There are several Lord of the Rings games, but the one listed here is the co-operative game first published in 2000.
Players take on the role of the five hobbits (the fifth, Fatty, appears only fleetingly in the book itself) from JRR Tolkien’s fantasy epic, and attempt to survive the perilous journey to Mordor in order to destroy the dark lord’s magic ring.
And in Lord of the Rings players really do have to work together, potentially to the point of self-sacrifice, in order to achieve this aim. There is a master game board that show the character pieces and (a slightly kitten-esque) Sauron facing off against each other on a ‘corruption track’ that represents the moral strength of each character. And there are two more double-sided boards that represent four legs of the journey – each one throws up challenges that the hobbits must overcome – either by themselves, or by calling on members of the Fellowship (and other characters form the book) to help them.
The game play is deceptively simple. On your turn you simply turn over an event tile and either play, or pick up, Hobbit cards. An event tile will often move you along one of several “tracks” (representing elements of the journey: walking, fighting, hiding and fellowship) on the game board that help expedite the quest, but it may also inflict damage: either claiming cards from your hand or moving characters and Sauron towards each other on the corruption track.

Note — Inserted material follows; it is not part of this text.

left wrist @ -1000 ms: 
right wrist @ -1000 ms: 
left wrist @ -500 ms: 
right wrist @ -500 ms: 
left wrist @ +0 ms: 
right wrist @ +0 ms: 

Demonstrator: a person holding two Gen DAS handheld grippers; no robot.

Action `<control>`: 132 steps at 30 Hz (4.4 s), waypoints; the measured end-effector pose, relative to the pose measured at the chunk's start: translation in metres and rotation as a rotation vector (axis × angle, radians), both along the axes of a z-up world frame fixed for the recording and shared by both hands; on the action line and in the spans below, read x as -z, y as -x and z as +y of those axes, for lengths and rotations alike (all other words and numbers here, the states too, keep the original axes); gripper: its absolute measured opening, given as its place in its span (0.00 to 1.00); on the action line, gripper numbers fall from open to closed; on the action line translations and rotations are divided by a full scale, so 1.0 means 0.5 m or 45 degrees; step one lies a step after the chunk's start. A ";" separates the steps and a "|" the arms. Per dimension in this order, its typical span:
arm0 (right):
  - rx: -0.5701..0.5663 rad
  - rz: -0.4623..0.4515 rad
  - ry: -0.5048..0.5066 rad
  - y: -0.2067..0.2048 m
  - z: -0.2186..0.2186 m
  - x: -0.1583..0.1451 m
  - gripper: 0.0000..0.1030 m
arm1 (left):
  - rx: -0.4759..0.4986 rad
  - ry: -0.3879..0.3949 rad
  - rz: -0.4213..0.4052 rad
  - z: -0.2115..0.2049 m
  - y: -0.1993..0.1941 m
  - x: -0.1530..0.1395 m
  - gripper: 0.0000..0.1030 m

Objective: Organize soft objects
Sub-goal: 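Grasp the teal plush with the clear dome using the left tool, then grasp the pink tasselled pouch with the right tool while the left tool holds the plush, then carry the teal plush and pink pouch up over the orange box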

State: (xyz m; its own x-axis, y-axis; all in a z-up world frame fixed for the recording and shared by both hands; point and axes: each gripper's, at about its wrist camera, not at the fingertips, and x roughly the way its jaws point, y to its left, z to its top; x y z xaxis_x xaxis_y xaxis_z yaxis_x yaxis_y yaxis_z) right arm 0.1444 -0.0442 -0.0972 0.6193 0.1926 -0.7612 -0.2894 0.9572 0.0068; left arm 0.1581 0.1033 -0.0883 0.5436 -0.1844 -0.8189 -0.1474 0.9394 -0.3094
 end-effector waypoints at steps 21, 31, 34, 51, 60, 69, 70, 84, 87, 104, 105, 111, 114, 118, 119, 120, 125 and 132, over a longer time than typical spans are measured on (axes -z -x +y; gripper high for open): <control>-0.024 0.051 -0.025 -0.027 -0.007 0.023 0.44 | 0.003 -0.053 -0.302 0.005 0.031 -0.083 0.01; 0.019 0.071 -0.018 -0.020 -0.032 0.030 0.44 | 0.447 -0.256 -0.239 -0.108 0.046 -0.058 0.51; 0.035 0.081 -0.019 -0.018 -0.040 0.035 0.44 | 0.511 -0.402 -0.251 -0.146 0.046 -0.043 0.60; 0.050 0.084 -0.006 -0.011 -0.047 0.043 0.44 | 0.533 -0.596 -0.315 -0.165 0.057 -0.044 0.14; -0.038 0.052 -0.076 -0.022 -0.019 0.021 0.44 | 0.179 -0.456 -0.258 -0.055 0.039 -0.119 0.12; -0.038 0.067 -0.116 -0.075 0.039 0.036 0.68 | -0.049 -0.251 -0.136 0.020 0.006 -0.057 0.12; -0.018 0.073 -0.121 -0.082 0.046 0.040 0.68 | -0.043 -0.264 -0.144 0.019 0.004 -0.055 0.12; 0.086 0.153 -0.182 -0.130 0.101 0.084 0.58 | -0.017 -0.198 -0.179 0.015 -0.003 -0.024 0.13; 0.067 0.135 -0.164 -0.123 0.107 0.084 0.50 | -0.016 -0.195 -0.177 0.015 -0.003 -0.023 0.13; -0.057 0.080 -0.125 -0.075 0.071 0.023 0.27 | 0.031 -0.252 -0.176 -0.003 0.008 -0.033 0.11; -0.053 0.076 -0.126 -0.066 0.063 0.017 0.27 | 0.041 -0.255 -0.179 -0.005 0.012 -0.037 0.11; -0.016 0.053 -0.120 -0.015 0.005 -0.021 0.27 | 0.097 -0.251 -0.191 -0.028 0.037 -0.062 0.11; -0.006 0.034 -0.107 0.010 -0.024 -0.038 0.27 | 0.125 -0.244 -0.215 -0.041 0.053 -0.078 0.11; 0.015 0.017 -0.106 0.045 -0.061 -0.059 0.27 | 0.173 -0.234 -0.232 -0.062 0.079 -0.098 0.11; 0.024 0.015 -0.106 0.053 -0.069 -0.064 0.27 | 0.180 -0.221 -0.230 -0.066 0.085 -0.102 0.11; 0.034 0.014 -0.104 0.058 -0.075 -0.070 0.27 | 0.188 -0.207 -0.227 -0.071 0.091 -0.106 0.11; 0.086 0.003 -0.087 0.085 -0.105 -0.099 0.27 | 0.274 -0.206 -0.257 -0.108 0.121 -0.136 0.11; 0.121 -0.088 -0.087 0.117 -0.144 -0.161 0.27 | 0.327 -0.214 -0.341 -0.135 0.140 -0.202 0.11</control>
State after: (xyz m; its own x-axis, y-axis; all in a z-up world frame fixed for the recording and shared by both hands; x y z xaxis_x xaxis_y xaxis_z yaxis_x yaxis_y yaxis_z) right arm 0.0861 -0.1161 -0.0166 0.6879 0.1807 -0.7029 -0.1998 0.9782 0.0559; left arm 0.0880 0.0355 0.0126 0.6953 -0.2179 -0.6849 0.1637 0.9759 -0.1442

The players play cards from their hands to move themselves along the tracks, picking up shields and life tokens as they go. Getting to the end of the main track on the board resolves that episode, representing their geographical progress, and they move on to the next one. But don’t ignore the other tracks as players have to balance the need of getting through the particular part of their journey with collecting the life tokens they each need from each scenario – a heart, a ring, and a sun. They can help themselves by judicious card-play; and the ring-bearer can pull a fast one by slipping the ring on once per round and sneaking up a track without being ‘seen’ by various enemies. Additionally, each hobbit has a particular strength that players can call on, and collected shields can be traded in to call on help from the wizard Gandalf – but only a certain number of times in the game.
If the players make it to Mount Doom and successfully hurl the ring into the fire, they win. However if the ring-bearer ever reaches the same spot as Sauron on the corruption track, or Sauron reaches the final ‘event’ spot on the Mordor game board, they have failed.
It is possible to decide on a game ‘winner’ by counting up how many shields each player has at the end of the game, but for families it’s certainly an option to ignore this and focus on the teamwork.
The game is cleverly designed and there is tension- but I’d say it’s the tension of losing or winning a board game rather than the life-or-death conclusion of an epic quest. While the narrative comes through in the artwork, the actual play felt a bit mechanical to us, and the ‘bits’ you need to collect don’t feel like they really represent anything in the story itself. Whether we won or lost, there was a sense of “Oh – the game has finished” and as a result, the game felt like a near-miss – lacking the race-against-time anxiety of something like Pandemic, or the absurd, tension-laced hilarity of Burgle Bros.
The game is co-operative, so (unless you are playing most-shields-decides-winner) if anyone is getting competitive they're not playing it right!
Everyone is involved all the time.
It's not an excessively thinky game, however what you do need to do is judge a few probabilities about when it's best to take a risk.
The event tiles are shuffled after every round and of course between games, so things stay unpredictable.